Terakhir, hal yang tidak kalah penting adalah penilaian dan pemberian reward kepada siswa. Penilaian meliputi aspek kognitif, afektif, dan psikomotorik. Penilaian kognitif dapat diperoleh dari hasil kuis, ulangan harian dan PAS yang diberikan kepada siswa. Penilaian afektif, dapat dilihat dari kedisiplinan siswa dalam bentuk kehadiran maupun dalam pengumpulan tugas-tugas. Selain itu, partisispasi dan antusiasme siswa dalam mengikuti pembelajaran dari awal hingga akhir juga dapat termasuk dalam aspek penilaian afektif. Sedangkan untuk penilaian psikomotorik guru dapat melihat keaktifan siswa dalam mengutarakan pendapatnya, kreativitas saat mengerjakan tugas. Pemberian reward dapat berupa sebuah kata kepada setiap siswa yang sudah merespons diskusi pembelajaran dengan baik. Pemberian reward yang seperti ini diharapkan mampu memotivasi siswa untuk mengikuti pembelajaran meskipun pembelajaran dilaksanakan dengan sistem daring.
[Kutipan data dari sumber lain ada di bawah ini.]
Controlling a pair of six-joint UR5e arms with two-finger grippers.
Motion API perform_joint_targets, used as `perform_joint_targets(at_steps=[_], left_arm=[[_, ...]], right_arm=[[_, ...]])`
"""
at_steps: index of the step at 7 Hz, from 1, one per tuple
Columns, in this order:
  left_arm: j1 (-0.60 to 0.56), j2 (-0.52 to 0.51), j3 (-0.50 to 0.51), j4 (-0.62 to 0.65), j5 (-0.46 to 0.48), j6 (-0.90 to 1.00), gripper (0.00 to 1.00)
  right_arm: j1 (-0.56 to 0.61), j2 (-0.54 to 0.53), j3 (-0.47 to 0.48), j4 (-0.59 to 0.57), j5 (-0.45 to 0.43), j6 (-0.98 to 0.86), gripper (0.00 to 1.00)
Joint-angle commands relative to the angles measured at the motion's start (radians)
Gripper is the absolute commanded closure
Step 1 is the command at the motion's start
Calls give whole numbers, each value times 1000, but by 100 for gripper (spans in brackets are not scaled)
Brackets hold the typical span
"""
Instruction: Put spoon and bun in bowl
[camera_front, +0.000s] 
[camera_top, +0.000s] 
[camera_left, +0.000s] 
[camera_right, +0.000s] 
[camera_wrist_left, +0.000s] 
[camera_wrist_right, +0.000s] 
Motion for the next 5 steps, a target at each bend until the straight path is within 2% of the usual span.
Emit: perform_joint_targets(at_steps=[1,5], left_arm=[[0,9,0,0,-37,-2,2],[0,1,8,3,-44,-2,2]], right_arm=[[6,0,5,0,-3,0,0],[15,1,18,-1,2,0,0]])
Meski dinilai kurang optimal dan belum bisa dilaksanakan secara maksimal seperti pembelajaran di kelas, tetapi pembelajaran ini diharapkan mampu mendorong dan membangkitkan semangat siswa untuk tetap belajar. Untuk para guru, tetaplah bergerak dan tetap optimis bahwa segala kesulitan dan hambatan yang telah kita hadapi dalam pembelajaran secara daring, akan membuahkan hasil yang manis. Mari bersama-sama untuk terus semangat melakukan inovasi-inovasi untuk kemajuan pendidikan di Indonesia dan melahirkan generasi masa depan yang lebih baik. Salam Pendidikan. Merdeka Belajar, Guru Penggerak.